Encoder

class atom.data_cleaning.Encoder(strategy="LeaveOneOut", max_onehot=10, ordinal=None, frac_to_other=None, verbose=0, logger=None, **kwargs) [source]

Perform encoding of categorical features. The encoding type depends on the number of classes in the column:

If n_classes=2 or ordinal feature, use Ordinal-encoding.
If 2 < n_classes <= max_onehot, use OneHot-encoding.
If n_classes > max_onehot, use strategy-encoding.

Missing values are propagated to the output column. Unknown classes encountered during transforming are imputed according to the selected strategy. Classes with low occurrences can be replaced with the value other in order to prevent too high cardinality. It can be accessed from atom through the encode method. Read more in the user guide.

Parameters:

strategy: str or estimator, optional (default="LeaveOneOut")
Type of encoding to use for high cardinality features. Choose from any of the estimators in the category-encoders package or provide a custom one.

max_onehot: int or None, optional (default=10)
Maximum number of unique values in a feature to perform one-hot encoding. If None, strategy-encoding is always used for columns with more than two classes.

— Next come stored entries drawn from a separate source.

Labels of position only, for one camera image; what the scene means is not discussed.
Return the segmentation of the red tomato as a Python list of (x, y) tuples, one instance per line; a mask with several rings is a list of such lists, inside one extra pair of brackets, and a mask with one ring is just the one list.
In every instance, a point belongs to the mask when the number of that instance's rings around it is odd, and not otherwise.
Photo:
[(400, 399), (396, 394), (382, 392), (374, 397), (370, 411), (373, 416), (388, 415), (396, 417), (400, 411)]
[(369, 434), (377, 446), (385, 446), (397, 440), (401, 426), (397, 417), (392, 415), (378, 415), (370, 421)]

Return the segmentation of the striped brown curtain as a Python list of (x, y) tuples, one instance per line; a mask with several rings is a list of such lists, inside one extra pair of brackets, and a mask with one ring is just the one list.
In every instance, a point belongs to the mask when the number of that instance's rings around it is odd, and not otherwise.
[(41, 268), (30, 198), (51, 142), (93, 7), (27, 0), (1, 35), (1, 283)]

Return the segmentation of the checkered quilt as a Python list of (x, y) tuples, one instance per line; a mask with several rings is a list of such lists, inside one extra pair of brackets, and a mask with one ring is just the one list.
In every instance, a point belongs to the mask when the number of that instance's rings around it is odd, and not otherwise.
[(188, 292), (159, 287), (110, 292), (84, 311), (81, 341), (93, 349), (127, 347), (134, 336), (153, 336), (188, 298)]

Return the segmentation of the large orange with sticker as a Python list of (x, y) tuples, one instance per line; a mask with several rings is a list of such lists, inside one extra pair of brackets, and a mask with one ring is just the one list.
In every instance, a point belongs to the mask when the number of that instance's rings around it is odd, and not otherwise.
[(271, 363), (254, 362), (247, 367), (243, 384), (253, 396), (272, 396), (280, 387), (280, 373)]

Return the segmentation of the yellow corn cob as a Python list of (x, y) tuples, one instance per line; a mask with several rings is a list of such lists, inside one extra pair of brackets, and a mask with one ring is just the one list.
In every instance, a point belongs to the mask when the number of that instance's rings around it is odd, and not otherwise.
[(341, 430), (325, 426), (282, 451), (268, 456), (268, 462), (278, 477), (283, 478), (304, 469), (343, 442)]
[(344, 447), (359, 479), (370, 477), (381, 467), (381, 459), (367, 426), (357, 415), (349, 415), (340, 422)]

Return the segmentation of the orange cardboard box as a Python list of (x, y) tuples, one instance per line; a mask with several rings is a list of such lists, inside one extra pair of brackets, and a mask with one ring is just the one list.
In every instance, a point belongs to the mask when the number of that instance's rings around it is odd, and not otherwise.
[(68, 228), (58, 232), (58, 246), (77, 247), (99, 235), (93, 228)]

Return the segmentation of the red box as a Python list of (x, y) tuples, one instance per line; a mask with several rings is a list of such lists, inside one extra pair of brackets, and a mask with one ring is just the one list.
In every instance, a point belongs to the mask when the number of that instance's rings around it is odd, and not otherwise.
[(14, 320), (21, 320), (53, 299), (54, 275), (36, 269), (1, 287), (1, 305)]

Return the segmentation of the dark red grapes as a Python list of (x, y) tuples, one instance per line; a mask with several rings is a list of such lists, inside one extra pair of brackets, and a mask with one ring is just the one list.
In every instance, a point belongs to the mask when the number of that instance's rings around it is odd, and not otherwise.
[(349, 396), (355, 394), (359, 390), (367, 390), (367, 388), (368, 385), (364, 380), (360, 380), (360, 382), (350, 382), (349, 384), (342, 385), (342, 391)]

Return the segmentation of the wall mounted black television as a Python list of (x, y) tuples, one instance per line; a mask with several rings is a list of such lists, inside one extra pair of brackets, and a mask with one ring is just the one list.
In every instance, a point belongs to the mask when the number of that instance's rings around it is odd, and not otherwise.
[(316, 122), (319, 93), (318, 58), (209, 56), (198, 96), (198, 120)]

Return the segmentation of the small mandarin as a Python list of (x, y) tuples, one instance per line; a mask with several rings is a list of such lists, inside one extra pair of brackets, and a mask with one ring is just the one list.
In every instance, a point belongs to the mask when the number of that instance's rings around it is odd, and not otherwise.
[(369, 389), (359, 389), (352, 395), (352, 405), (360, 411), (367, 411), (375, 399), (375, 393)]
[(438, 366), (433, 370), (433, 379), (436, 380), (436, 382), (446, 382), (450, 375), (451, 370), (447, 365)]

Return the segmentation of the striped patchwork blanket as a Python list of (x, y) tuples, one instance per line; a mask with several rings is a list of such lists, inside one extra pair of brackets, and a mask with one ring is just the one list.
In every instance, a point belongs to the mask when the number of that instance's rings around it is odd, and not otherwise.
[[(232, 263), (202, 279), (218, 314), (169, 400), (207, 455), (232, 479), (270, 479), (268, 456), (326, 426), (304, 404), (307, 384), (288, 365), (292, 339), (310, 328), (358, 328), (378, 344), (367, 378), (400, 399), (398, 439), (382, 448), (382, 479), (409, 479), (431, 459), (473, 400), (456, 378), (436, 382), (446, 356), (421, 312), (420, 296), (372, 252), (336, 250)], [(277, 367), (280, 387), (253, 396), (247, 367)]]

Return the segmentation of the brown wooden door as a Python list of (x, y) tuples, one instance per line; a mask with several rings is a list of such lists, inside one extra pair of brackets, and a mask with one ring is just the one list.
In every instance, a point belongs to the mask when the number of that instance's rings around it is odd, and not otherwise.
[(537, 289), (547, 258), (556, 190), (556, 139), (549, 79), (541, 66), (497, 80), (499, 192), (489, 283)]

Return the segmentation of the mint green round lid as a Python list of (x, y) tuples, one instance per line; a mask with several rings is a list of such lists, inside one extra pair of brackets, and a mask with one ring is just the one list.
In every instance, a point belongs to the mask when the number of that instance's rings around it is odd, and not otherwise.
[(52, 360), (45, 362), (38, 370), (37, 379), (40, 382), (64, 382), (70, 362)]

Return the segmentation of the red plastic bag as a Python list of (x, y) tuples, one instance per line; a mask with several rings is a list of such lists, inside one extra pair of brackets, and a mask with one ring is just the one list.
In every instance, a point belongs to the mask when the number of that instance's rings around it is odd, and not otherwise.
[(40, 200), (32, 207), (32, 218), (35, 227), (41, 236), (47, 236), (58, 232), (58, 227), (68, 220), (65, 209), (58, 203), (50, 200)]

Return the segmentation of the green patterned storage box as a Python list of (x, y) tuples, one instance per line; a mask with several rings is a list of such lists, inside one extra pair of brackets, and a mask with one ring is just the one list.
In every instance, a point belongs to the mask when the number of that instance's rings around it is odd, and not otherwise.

ordinal: dict or None, optional (default=None)
Order of ordinal features, where the dict key is the feature's name and the value is the class order, e.g. {"salary": ["low", "medium", "high"]}.

frac_to_other: int, float or None, optional (default=None)
Classes with less occurrences than n_rows * frac_to_other are replaced with the string other. This transformation is done before the encoding of the column. If None, skip this step.

verbose: int, optional (default=0)
Verbosity level of the class. Possible values are:

0 to not print anything.
1 to print basic information.
2 to print detailed information.

logger: str, Logger or None, optional (default=None)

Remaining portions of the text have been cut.